CPS is based on Zope and the standard cataloging solution of
Zope, nowadays, is the ZCatalog.
The ZCatalog
works really well until a certain amount of indexed documents : that's a
fact. As well, ZCatalog
extensions, such as TextIndexNG,
are of a great interest.



But, because there is a but,  the main problem is that Zope is dealing with a task it shouldn't have
to deal with. As a result, it decreases the overall performances of the Zope platform itself. If you are not
convinced just try out to inject 200k documents within a Zope instance (or a Plone one if you wish :)) with documents
having 50 fields to be indexed and check how your response time is evolving
when your instance is as much used by people working and writing within the
database and by others consulting it and thus searching all along. In Nuxeo, we tried on large scale projects. It
simply doesn't work well/fast enough for serious deployments. Zope gets really slow...



Anyways, you should consider the ZCatalog
as what it is : a hack on top of the ZODB because the ZODB doesn't provide any native query
language nor full indexing suppport.



For those reasons, we needed such a solution for our customer projects.



As well, this is following our vision of Zope3 being an integration platform
for ECM applications where
external services could be plugged in thanks to the
Zope3 component architecture
flexibility and the agility of the Python language.

What is Lucene ?




Lucene is an open source
project from the Apache Software
Foundation
written in Java. This is
a high-performance, full-featured text search engine library.



I would suggest that you check the website that contains a lot
of useful information and documentation. As well, I would really recommand
this book to anyone interested in
working with Lucene and /
or in understanding more deeply how it works and how to use it in a proper
way. As well, some projects such as nutch are described as case
studies which is more than interesting for anyone who wants to build a
system on top of Lucene
since the best practices are described within those case studies.

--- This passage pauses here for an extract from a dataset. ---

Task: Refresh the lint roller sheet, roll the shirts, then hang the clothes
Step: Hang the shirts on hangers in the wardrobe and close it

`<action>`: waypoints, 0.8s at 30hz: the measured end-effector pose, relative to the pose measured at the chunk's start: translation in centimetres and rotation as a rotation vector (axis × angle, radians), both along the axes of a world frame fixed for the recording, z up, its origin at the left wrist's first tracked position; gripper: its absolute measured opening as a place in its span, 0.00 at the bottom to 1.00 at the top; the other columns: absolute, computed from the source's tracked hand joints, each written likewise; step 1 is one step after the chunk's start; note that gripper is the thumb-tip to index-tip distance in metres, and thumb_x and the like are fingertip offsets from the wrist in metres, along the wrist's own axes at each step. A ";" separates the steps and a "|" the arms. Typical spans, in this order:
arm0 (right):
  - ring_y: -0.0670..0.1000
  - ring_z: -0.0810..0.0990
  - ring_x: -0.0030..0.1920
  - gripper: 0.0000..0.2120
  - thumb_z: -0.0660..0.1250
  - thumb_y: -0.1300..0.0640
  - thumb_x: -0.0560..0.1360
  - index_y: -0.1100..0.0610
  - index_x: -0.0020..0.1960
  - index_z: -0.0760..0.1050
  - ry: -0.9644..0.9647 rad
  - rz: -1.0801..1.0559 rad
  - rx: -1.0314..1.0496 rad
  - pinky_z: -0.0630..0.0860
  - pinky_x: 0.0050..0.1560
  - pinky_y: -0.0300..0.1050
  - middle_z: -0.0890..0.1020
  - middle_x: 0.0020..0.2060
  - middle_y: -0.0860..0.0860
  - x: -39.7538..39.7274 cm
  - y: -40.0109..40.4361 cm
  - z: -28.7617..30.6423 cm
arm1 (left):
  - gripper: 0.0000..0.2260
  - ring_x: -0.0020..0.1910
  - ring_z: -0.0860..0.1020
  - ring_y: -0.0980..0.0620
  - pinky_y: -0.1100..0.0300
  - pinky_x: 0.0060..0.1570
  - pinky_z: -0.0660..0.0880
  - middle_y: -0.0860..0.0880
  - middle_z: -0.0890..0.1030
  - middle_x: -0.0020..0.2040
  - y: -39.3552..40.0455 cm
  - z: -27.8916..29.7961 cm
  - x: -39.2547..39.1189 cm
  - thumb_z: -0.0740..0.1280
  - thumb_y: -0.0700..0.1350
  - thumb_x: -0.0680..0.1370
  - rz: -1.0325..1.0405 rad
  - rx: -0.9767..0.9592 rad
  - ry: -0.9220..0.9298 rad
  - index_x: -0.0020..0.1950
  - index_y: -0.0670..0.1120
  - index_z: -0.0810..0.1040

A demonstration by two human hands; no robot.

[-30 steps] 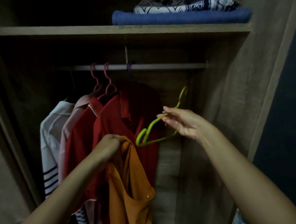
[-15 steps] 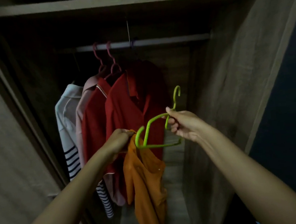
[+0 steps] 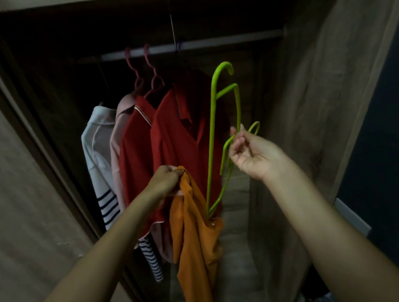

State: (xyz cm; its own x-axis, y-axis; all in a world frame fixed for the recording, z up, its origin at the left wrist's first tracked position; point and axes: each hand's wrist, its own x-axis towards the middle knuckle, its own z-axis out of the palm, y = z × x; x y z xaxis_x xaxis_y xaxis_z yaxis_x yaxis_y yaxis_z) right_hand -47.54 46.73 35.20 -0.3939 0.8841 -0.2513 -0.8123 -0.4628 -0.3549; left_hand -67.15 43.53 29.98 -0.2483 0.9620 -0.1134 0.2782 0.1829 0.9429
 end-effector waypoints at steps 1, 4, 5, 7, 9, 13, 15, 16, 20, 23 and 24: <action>0.43 0.71 0.17 0.08 0.63 0.59 0.79 0.62 0.44 0.75 0.011 -0.015 -0.006 0.70 0.20 0.32 0.78 0.25 0.53 -0.4 -0.2 -0.1 | 0.12 0.30 0.75 0.54 0.64 0.27 0.78 0.47 0.74 0.31 0.0 0.0 0.0 0.58 0.40 0.81 0.013 0.003 -0.001 0.38 0.45 0.72; 0.43 0.70 0.17 0.09 0.63 0.59 0.79 0.65 0.45 0.74 0.015 -0.021 -0.020 0.71 0.21 0.32 0.75 0.22 0.52 -1.3 -0.8 -0.6 | 0.12 0.27 0.77 0.56 0.61 0.29 0.80 0.46 0.75 0.31 -0.1 0.0 0.2 0.58 0.40 0.81 0.027 0.009 0.005 0.39 0.44 0.73; 0.43 0.70 0.18 0.10 0.63 0.58 0.79 0.65 0.45 0.74 0.021 -0.015 -0.022 0.71 0.21 0.32 0.75 0.21 0.51 -1.4 -1.0 -0.6 | 0.12 0.25 0.77 0.57 0.61 0.29 0.80 0.46 0.75 0.30 -0.2 0.0 0.3 0.57 0.40 0.81 0.026 0.007 0.016 0.39 0.43 0.74; 0.43 0.70 0.18 0.09 0.63 0.58 0.79 0.65 0.47 0.74 0.039 -0.013 -0.021 0.71 0.21 0.32 0.75 0.21 0.51 -1.5 -1.1 -0.4 | 0.11 0.24 0.77 0.57 0.61 0.28 0.80 0.45 0.75 0.31 -0.4 0.1 0.4 0.57 0.40 0.81 0.031 -0.004 0.045 0.41 0.42 0.74; 0.43 0.70 0.18 0.07 0.63 0.59 0.79 0.62 0.51 0.74 0.057 -0.022 -0.005 0.71 0.21 0.32 0.77 0.21 0.52 -1.7 -1.1 -0.3 | 0.11 0.24 0.76 0.56 0.60 0.28 0.80 0.44 0.75 0.31 -0.4 0.1 0.4 0.57 0.40 0.81 0.040 -0.021 0.064 0.42 0.41 0.75; 0.42 0.70 0.17 0.09 0.64 0.57 0.78 0.63 0.52 0.74 -0.065 -0.072 0.011 0.71 0.21 0.32 0.80 0.27 0.53 -3.3 -0.8 -2.9 | 0.11 0.24 0.76 0.57 0.63 0.24 0.76 0.45 0.77 0.32 -0.8 0.6 0.8 0.58 0.40 0.81 0.048 0.001 0.015 0.41 0.41 0.76; 0.41 0.70 0.17 0.09 0.64 0.57 0.78 0.63 0.52 0.73 -0.169 -0.107 -0.023 0.71 0.20 0.33 0.79 0.36 0.54 -4.1 -0.6 -5.7 | 0.14 0.22 0.75 0.59 0.65 0.23 0.75 0.49 0.76 0.26 -1.0 1.0 0.9 0.58 0.40 0.80 0.047 0.048 -0.017 0.36 0.43 0.74; 0.41 0.70 0.17 0.08 0.64 0.58 0.78 0.63 0.50 0.74 -0.223 -0.122 -0.043 0.71 0.20 0.33 0.79 0.38 0.55 -4.3 -0.5 -6.9 | 0.14 0.21 0.75 0.59 0.66 0.23 0.74 0.51 0.75 0.23 -1.1 1.2 0.8 0.59 0.40 0.80 0.049 0.070 -0.038 0.35 0.43 0.74; 0.43 0.70 0.21 0.11 0.63 0.58 0.79 0.61 0.39 0.72 -0.418 -0.214 0.000 0.71 0.22 0.34 0.75 0.31 0.54 -3.6 0.2 -9.8 | 0.09 0.22 0.73 0.57 0.67 0.22 0.72 0.50 0.74 0.24 -1.3 1.7 -0.2 0.62 0.40 0.79 0.077 0.081 -0.067 0.40 0.42 0.76; 0.45 0.70 0.24 0.12 0.62 0.57 0.80 0.61 0.39 0.72 -0.575 -0.274 0.105 0.71 0.26 0.36 0.74 0.29 0.54 -3.3 0.8 -10.1 | 0.08 0.23 0.75 0.56 0.64 0.25 0.75 0.44 0.75 0.31 -1.4 1.2 -1.3 0.64 0.42 0.78 0.114 0.033 -0.007 0.48 0.39 0.81; 0.45 0.71 0.25 0.13 0.62 0.56 0.80 0.61 0.39 0.73 -0.640 -0.285 0.142 0.71 0.28 0.38 0.74 0.29 0.54 -3.2 1.0 -10.2 | 0.08 0.24 0.76 0.54 0.62 0.27 0.77 0.43 0.76 0.32 -1.4 1.0 -1.8 0.64 0.41 0.77 0.133 0.030 0.034 0.47 0.38 0.81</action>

 In Nuxeo, we first integrated Lucene for a customer within
the Apogee project scope. (Apogee is a framework based on Eclipse RCP for ECM rich client applications). Its
use had been a real success so we decided to go further and see how we
could leverage the use of Lucene server side.

What is PyLucene ?




The first time we've seriously considered using PyLucene was at last year's
EuroPython conference after Andi Vajda's really
great presentation of PyLucene. Andi is the actual
main PyLucene developer.
PyLucene is maintained by
the Open Source Applications
Foundation.




PyLucene is a GCJ-compiled version of Java Lucene integrated with Python. Its goal is to allow the use of Lucene's text indexing and
searching capabilities from Python. It
is designed to be API compatible with the latest version of Java Lucene.



PyLucene is freaking fast
! Even faster than the Java Lucene version according to
the authors of the Lucene In
Action
book. Furthermore, It
will be easily synchronized with the latest Java Lucene releases since this
is not a from scratch port but a GCJ-compiled version of Java Lucene itself.

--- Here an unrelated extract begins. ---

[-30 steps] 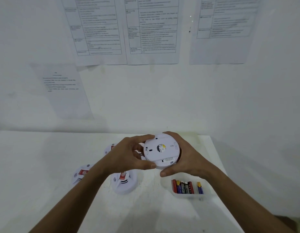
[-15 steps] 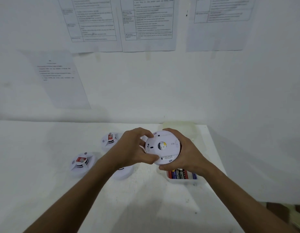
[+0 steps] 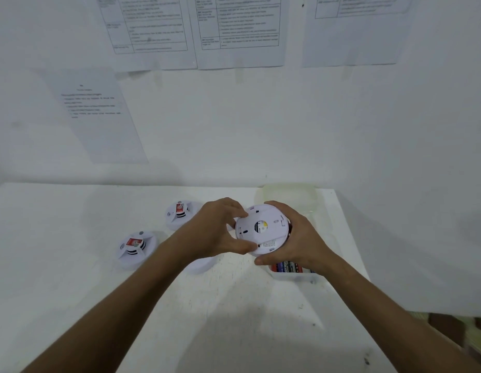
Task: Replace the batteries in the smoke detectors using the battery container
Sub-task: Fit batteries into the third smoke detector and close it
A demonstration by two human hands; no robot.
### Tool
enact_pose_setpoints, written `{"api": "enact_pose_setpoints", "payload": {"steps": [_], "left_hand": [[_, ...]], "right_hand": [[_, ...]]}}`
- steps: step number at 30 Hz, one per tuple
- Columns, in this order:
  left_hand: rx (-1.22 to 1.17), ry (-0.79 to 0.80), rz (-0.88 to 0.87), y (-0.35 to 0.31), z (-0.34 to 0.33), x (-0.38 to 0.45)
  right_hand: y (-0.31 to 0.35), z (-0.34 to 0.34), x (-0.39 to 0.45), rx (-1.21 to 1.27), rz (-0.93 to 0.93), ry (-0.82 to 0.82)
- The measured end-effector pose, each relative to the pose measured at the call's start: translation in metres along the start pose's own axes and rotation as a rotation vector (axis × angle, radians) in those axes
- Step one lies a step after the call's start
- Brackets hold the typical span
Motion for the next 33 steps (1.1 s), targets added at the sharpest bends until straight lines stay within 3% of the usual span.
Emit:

NXLucene : standalone Lucene indexation server




NXLucene
is a standalone multi-threaded remote server handling Lucene stores. It takes
advantage of the freaking fast PyLucene Python bindings and uses Twisted for its server
implementation. It uses some part of the Zope3 component architecture as well.
NXLucene
currently supports the XML-RPC
protocol. (Its roadmap includes an ICE connector for the 1.x branch.)
As well, NXLucene
might be seen as a good example of what could be achieved using the best
parts of different worlds (Java Lucene , PyLucene, Zope3, Twisted,...). Bear in mind, that
NXLucene
is not running on top of the Zope AS. It
is standlone.



NXLucene
exposes an XML query language for indexing and searching operations. Note
the Lucene native search
query is of course still supported. Check the NXLucene

interfaces




While installing NXLucene,
you will install as well the core libs that might be used by third party Python programs. For instance, the query
lib might be useful to help you format your NXLucene
XML queries or still the testing library might be really helpful to write
tests for your Python components that
need to communicate with an NXLucene
server.



This is important to note here that you can request NXLucene
using any language. You will only need an XML-RPC client library to do so.



NXLucene
is an open source project under the LGPL part of the CPS platform project.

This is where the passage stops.